7. Dat bij een ander ministerie een medewerker van het Kabinet van de betrokken Minister door die Minister bij zijn aanstelling in 2014 een persoonlijke toelage is toegekend, zoals appelanten hebben gesteld, biedt geen aanknopingspunten voor het oordeel dat geïntimeerde de intrekkingsbesluiten in strijd met het gelijkheidsbeginsel zou hebben genomen. Reeds omdat het een ander ministerie betrof, betreft het geen vergelijkbaar geval.
8. De slotsom is hier dat de intrekkingsbesluiten in stand kunnen blijven en het bezwaar daartegen alsnog ongegrond moet worden verklaard.
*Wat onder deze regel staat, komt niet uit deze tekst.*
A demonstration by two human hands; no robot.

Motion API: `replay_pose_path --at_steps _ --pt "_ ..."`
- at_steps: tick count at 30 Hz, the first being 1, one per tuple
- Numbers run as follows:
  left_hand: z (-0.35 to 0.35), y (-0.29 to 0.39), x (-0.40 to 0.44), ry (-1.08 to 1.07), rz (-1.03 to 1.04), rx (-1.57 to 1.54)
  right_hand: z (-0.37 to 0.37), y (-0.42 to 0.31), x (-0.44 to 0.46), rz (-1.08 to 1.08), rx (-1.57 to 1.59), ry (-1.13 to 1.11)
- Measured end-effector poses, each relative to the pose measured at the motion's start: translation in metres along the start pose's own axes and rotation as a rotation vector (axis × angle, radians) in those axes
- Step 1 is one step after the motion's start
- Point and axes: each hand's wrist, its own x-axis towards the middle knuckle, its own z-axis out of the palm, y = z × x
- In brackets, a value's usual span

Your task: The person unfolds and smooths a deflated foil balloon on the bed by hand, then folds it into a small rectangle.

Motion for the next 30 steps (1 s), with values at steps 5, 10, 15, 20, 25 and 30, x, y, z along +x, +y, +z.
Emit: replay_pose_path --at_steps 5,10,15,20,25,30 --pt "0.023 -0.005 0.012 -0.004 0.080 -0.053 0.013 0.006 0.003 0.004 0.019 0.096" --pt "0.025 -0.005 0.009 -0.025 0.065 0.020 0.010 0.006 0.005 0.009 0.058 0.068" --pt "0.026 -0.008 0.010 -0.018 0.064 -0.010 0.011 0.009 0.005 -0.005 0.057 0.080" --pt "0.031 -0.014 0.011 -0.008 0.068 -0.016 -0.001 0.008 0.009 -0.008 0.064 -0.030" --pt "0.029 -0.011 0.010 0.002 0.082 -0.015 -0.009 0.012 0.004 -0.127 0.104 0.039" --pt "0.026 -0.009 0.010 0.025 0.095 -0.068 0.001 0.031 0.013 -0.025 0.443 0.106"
9. De Raad ziet aanleiding om het land Curaçao te veroordelen in de gezamenlijke proceskosten van appellante ter zaken van hun appel als na te melden. Er bestaat geen grond om appellanten voor twee instanties proceskosten toe te kennen, omdat zij uiteindelijk materieel in het ongelijk worden gesteld.